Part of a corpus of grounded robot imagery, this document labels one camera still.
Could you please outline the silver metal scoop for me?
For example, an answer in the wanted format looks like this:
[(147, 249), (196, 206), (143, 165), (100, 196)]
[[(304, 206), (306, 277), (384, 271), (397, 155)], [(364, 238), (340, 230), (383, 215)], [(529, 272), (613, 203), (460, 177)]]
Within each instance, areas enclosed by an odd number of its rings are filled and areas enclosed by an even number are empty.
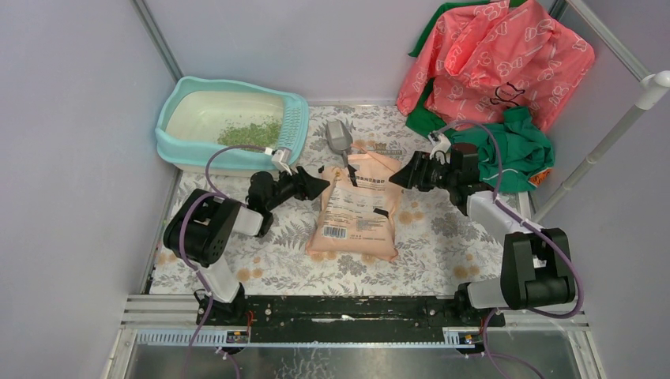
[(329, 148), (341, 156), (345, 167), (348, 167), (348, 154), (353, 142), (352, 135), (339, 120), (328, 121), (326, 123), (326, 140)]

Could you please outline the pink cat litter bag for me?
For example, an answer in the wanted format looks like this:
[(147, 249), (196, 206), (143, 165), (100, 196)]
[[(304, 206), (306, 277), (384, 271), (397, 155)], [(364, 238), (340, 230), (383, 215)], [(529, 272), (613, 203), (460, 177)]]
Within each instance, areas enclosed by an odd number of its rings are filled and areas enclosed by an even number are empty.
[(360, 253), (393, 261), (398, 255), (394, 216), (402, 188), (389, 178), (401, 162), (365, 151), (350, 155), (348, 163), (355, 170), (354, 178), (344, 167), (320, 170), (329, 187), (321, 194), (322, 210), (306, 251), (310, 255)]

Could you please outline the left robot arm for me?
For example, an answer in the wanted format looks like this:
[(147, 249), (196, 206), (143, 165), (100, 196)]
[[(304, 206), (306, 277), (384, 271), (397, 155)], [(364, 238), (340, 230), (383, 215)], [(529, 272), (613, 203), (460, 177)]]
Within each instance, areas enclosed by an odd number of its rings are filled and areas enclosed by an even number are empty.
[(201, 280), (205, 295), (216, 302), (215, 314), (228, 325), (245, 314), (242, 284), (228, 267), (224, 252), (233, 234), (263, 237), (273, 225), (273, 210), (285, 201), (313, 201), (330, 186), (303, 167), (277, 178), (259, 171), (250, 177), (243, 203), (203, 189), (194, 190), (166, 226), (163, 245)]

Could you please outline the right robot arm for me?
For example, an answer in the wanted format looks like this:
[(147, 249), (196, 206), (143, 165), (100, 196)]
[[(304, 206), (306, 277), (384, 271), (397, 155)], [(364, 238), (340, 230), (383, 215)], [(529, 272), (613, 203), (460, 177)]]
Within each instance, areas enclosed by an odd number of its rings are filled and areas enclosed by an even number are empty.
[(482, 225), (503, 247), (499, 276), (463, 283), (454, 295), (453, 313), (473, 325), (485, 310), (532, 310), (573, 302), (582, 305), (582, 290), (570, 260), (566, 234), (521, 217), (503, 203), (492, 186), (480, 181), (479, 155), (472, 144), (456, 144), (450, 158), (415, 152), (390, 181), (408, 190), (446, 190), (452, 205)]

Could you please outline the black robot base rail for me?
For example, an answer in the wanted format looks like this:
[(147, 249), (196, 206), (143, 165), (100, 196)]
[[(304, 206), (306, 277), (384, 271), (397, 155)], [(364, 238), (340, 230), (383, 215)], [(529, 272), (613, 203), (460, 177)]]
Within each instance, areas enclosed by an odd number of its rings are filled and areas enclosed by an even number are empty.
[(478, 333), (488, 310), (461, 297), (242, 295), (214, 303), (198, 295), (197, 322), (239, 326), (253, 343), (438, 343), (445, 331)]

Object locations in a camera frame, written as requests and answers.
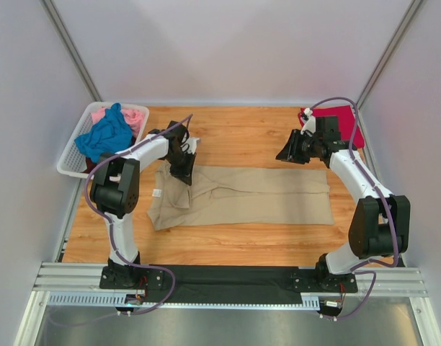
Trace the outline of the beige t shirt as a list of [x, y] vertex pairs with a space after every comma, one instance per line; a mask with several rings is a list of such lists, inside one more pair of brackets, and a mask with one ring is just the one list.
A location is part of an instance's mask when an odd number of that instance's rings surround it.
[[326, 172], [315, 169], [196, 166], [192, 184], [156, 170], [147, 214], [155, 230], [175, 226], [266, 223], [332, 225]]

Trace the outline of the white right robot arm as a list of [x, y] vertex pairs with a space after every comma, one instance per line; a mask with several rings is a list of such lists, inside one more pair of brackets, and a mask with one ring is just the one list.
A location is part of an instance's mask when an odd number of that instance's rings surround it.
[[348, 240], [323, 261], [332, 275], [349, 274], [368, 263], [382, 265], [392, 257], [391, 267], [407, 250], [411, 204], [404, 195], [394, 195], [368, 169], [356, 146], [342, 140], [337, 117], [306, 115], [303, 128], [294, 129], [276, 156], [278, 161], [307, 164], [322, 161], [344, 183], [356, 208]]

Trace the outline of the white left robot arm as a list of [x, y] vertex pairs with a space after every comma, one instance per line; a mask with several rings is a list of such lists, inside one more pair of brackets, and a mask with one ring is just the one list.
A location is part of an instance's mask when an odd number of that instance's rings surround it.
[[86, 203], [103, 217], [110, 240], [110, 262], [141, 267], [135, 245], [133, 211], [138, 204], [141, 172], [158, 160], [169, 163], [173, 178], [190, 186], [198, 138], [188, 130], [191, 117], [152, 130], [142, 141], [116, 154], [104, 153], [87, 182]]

=====

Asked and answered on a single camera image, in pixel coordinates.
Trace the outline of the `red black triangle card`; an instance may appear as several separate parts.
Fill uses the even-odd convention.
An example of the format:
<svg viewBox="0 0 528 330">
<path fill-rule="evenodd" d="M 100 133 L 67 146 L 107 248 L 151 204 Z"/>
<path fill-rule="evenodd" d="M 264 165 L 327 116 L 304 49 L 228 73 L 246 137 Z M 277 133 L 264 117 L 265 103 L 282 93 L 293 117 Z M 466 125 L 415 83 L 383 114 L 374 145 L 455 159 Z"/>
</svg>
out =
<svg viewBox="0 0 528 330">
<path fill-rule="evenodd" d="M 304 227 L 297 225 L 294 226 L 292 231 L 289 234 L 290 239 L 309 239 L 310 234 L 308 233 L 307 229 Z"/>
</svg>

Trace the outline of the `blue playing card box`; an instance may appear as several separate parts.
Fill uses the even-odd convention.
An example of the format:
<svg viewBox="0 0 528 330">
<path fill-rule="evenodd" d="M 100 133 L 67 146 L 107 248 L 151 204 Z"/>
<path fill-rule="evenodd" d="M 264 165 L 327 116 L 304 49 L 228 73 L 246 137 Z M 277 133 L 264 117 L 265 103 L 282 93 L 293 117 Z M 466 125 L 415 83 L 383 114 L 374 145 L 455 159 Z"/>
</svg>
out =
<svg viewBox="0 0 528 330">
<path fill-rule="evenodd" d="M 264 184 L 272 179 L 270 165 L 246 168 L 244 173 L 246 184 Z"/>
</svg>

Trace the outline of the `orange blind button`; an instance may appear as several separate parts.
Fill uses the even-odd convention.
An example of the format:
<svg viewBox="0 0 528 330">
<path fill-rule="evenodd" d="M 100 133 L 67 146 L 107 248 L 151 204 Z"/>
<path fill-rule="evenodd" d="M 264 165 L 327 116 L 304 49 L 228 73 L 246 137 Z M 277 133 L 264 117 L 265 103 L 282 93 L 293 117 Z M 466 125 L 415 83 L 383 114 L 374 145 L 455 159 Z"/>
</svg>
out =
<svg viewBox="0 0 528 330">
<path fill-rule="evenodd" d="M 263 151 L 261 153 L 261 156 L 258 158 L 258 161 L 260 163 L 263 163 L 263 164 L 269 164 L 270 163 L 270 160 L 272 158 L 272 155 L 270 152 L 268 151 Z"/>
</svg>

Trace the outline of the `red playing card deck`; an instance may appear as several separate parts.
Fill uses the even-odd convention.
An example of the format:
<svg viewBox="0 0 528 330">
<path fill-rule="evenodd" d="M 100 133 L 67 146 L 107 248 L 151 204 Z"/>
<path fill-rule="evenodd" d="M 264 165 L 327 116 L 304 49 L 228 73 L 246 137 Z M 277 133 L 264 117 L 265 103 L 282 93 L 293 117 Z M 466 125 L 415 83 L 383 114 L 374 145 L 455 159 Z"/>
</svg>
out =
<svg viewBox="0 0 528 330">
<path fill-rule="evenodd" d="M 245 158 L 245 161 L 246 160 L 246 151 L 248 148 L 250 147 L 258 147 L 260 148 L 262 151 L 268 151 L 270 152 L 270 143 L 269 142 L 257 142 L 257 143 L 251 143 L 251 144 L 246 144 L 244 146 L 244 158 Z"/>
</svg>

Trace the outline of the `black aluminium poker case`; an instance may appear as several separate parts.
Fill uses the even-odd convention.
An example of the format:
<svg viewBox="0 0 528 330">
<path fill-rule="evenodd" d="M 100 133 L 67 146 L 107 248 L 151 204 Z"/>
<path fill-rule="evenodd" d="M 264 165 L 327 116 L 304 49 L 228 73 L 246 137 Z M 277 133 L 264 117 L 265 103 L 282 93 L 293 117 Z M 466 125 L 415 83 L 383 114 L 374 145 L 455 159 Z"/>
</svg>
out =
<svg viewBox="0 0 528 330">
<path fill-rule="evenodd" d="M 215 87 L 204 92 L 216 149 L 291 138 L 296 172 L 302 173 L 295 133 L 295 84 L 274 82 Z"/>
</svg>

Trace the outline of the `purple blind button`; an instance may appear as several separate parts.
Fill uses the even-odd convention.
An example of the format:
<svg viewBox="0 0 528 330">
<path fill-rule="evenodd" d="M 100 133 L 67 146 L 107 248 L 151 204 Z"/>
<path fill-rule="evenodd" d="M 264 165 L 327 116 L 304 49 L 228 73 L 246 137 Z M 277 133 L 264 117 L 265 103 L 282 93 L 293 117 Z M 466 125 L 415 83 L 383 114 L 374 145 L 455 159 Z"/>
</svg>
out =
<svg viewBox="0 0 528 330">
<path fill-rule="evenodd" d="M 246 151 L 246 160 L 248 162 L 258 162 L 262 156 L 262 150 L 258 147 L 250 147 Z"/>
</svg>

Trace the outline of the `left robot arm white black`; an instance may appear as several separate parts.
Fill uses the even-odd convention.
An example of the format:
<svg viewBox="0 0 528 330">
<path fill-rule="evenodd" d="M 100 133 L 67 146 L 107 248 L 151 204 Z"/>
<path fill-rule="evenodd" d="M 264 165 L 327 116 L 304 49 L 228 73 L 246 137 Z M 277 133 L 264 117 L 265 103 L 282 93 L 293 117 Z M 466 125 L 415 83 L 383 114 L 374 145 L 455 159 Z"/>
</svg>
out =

=====

Task directions
Go line by line through the data above and count those holding "parts"; report the number alone.

Response to the task
7